Marilyn Monroe and Arthur Miller: a love story | Daily News

Marilyn Monroe and Arthur Miller: a love story

Arthur Miller and Marilyn Monroe
Arthur Miller and Marilyn Monroe

Though not strictly defined or conceptually interpreted in any conventional form, the genre known as autobiography is a self expression of a lifetime’s experiences and encounters. Similar forms are known popularly as portrayals, profiles and biographies and autobiography takes the form of either a chronicle or a narrative pattern. The autobiography of the well known playwright and creative writer Arthur Miller (1915 - 2005), though a bulky volume running to 814 pages, is one of the most unputdownable autobiographies I read over the years.

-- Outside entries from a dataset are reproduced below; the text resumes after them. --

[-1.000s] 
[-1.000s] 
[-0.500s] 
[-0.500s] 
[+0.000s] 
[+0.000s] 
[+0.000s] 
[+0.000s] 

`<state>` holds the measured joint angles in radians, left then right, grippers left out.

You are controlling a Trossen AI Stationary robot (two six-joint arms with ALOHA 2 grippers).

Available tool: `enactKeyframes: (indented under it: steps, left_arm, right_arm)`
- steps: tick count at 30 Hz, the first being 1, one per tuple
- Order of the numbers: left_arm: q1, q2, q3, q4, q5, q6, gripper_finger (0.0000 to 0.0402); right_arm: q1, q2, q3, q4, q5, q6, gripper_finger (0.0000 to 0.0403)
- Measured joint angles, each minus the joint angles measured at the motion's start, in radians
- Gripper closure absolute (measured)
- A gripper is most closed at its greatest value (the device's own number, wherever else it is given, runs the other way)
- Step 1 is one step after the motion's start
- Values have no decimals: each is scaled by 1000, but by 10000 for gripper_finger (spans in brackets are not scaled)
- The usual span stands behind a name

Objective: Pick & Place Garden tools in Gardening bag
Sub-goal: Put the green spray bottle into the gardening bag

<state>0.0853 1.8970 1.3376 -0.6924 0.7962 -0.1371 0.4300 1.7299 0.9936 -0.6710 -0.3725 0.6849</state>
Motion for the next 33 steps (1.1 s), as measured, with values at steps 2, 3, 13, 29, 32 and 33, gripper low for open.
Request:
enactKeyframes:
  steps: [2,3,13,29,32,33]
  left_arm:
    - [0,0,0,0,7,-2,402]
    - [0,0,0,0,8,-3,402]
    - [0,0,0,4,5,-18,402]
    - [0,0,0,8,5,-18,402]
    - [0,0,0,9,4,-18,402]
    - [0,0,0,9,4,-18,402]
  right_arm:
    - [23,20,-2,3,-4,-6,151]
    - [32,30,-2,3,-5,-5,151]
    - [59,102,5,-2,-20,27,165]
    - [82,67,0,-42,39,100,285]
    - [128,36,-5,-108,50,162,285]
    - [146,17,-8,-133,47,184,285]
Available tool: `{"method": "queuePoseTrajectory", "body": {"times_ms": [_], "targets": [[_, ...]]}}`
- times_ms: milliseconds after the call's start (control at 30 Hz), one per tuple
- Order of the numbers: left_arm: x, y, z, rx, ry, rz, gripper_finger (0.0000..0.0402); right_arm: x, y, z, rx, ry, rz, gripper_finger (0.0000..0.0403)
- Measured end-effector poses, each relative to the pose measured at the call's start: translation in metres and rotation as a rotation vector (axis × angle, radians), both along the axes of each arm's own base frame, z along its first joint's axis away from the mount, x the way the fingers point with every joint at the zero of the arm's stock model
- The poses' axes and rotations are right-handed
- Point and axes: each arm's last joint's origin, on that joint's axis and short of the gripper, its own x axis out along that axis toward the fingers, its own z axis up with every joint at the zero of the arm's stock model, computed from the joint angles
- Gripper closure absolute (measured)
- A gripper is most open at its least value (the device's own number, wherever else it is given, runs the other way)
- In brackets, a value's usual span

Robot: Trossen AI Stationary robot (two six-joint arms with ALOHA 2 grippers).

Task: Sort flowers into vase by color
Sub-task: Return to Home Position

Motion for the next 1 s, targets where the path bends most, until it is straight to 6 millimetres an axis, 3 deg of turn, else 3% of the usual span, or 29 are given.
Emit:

Titled as Timebends, the work is segmented into eight long episodes, which are linked to each other by the narrator with readable situations packed with encounters with persons in the literary world, politics as well as in the film and theatre scene underlying sensitive portrayals of events and trends.

Ibsenite ideology

As far as possible, he tries to unveil some of the so far unstated episodes linked to the creative process of some of the well known plays like All My Sons, A View from the Bridge, The Crucible, Death of a Salesman and the well known novel Misfits which was transformed into a cinework with his wife Marilyn Monroe. It was Arthur Miller who adapted Henrik Ibsen’s An Anemey of the People, which too created a certain degree of a stir when original Ibsenite ideology was twisted by editing the last two acts into a single episode.

This was the Millerian expression given to Ibsen’s celebrated work, which I had the chance of translating and producing for the undergraduates at the University of Kelaniya.

The autobiography does not underline a special seat of learning from which he acquired the creative and literary spirit. Instead, the reader feels that from the schooling days, he had been attracted by the various types of literary groups and libraries. He notes that the human encounters of varying types had paved the way for him to be a playwright and a screenplay writer. He had had been sensitively inspired by his mother who had more creative plans and the grandfather who had been fond of storytelling.

From his young days, Miller had been a keen observer on social matters such as war, violence, social discrimination and racial issues. The two places that he had most frequented happen to be Harlem and Brooklyn. He had sensitively observed the exodus of Jews from the terror of Nazism and the emergence of the World War I. Then comes the social discrimination of Blacks. All these inclusive of slavery has resulted in his creation of such plays as Crucible and Incident at Vichy, both envelop the racial issues which had had a tremendous impact on the political ideology in the US as well as the UK.

Marilyn- Millar legend

Some of the incidents as recorded by Miller depicts that he had been victimised by the social order in which he lived. He had once fearlessly faced a trial on such matters. He looks more independent-minded.

Though quite a lot of information is given in popular press as regards the Marilyn –Miller romance, Miller, the creative writer of his own experiences lay bare the human side of the marriage and divorce. Perhaps not discolouring the image of Marilyn. As a reader, I felt the sensitivity of Miller in the creation of the two works, The Misfits and After the Fall a play that envelops the Marilyn- Millar legend, where the inner layer of expression is the most vibrant verve of expression. Miller is more prophetic and visionary in his outlook on matters such as marriage and morals.

As a reader, I was moved by the following lines:

“Glamour is a youth’ form of blindness that lets in light incoherent colour, but nothing defined. Like the rainbow, it is a once-uplifting vision that moves away the closer you come to it.”

At one point Miller says that: “One learns very early that books had to be respected, they were all putative Bibles and to some small degree had a share in holiness.” There had been lessons that he had learned in the process of reading books. So he states: “When I laid an open book face down, my brother would reprimand me, like a person, a book had a spine that could be broken.”

Lively moments

Miller in his early childhood had been inspired by the works of Dickens, which had come to this house via the children’s encyclopaedia known to the world as Book of Knowledge. As the reader goes on knowing more and more about the wide range of experiences, his encounters of with contemporaries emerge as lively moments.

They include celebrities such as Bertolt Brecht, Tennessee Williams, Fernando Arrable, James Baldwin, Harold Pinter, Saul Bellow, Elia Kaan and Laurence Olivier. He had been instrumental in the promotion and foundation of the international PEN, a branch of which was forme din Sri Lanka too by the pioneer effort on the part of late Professor Ediriweera Sarachchandra, I am not too sure whether PEN (meant for the right of Publishers, Editors and Novelists) still exists.

Timebends a Life for the reader ought to give the feelings that it is not a mere autobiography, but a chronicle of our time written in with an open mind and with a meditative mood. The 90 years of his life spent in the world of arts is an epitome of inspiration.